The Power of Transformation with Selma Selman
A conversation with Tarantula: Authors And Art's Inspiration for February, Selma Selman
“Dear Omer,
Every time I miss a train, it takes me to the path ahead of time. Then I imagine I'll meet you in some cold trains full of colonized people - we don't understand the white man's language, we have to be quiet. That's what they told us. The trains are full then empty like my bed last weekend when I had a threesome. I travelled for 12 hours in one day.” Artist Selma Selman uses her lyric performance on Instagram to write to a fictional character.
Addressing topics like labour and economy, touching on femininity, patriarchy and fluidity of identity, she states that the core of her practice is transformation. She transforms scrap into value and teaches her community how to extract gold from the discarded motherboards in a non-toxic way.
Selma Selman is of Romani origin, born in the small village of Ružica near Bihać in Bosnia and Hercegovina. Growing up with a long-standing tradition of reusing and recycling scrap metal and other materials, a practice that was only recently discovered and valued by the first world, she includes it into her art practice with the assistance of her family members.
She earned her Bachelor of Fine Arts from the Painting Department at the Banja Luka University and graduated , with a Master of Fine Arts in Transmedia, Visual and Performing Arts from Syracuse University in New York. She continued her schooling at Rijksakademie van Beeldende Kunsten in Amsterdam.
Apart from being an accomplished artist, she is also an activist who empowers Romani girls and supports their education through the organisation Get The Heck To School, which she founded.
Sandra Vitaljic: What brought you to art?
Selma Selman: Ever since I can remember, I wanted to become an artist. My relatives went down that path before me, and I had the privilege that my teacher, Dragica Biukovic, was always there for me to "push" me further if I faltered. She also bought my first painting. Art opened a new perspective for me. With artistic work, I reclaimed my freedom, privacy and my ‘self’.
How did your family react to your choice to become an artist?
I grew up in an environment where a girl’s life path is predetermined. They should marry and devote their life to creating a family, but I went in a different direction.
At first, I painted on commission, and my father served as a sort of manager. I produced many landscape paintings because people in Bosnia are in love with their river Una, animals, etc. Earning money from my artistic work and receiving support from other strong women in my surroundings, such as my former art teacher in middle school, convinced me that I should pursue this path. It wasn't easy. One of my first works. “I will buy my freedom when” is about that. I bought my freedom with success that transcended the boundaries of my environment, and it seems to me that even today, I am still in the process of redemption. Today, they are proud of me. I am some sort of celebrity in my community.

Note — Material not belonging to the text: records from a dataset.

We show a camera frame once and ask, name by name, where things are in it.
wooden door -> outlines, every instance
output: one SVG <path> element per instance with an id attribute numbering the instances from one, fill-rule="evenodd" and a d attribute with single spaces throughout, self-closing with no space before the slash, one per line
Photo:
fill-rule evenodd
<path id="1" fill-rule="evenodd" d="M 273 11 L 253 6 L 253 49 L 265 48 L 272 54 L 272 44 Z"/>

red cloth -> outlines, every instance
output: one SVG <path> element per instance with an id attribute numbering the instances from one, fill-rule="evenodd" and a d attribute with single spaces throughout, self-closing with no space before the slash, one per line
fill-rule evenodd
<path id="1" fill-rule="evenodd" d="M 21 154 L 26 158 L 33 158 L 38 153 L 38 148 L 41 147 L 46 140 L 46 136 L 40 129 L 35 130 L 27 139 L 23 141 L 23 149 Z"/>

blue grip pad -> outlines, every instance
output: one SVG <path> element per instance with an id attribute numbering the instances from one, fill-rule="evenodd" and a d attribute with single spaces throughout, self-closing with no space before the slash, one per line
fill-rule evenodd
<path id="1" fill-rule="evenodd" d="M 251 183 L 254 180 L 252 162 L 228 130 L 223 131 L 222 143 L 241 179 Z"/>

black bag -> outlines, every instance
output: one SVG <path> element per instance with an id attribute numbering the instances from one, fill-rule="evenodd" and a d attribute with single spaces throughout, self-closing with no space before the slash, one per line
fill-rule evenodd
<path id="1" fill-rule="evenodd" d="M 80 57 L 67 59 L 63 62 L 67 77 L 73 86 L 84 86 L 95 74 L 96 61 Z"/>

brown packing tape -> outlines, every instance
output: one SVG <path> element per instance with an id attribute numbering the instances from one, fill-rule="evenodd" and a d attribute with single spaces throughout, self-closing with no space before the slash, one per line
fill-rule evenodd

A few of your works are dedicated to your mother. Tell us about those projects and the need to tell her story.
My mother and I have a very close relationship. She had a very different life path than I did, and she did not have an institutional education, but I consider her to be the most educated and smartest person I’ve known. I’ve learned a lot from her. She got married very young, before the breakup of former Yugoslavia, and after the war, she found herself in a newly formed country with no papers or citizenship. The work Salt Water at 47 tells that story. After a long battle with different paperwork, I filmed my mother’s first encounter with the sea, which was the first time she had left the country since her marriage. A Pink Room of Her Own represents an intimate relationship of mutual help between the two of us. My mother’s mindset and her life story gave this work a dimension of sublimity and humanity, which is exactly what she tried to convey to me through all the time I spent with her. By chance, I was able to fulfil her wish for her own room where she could spend her time. My mother is today's Virginia Wolf, and I just realized it.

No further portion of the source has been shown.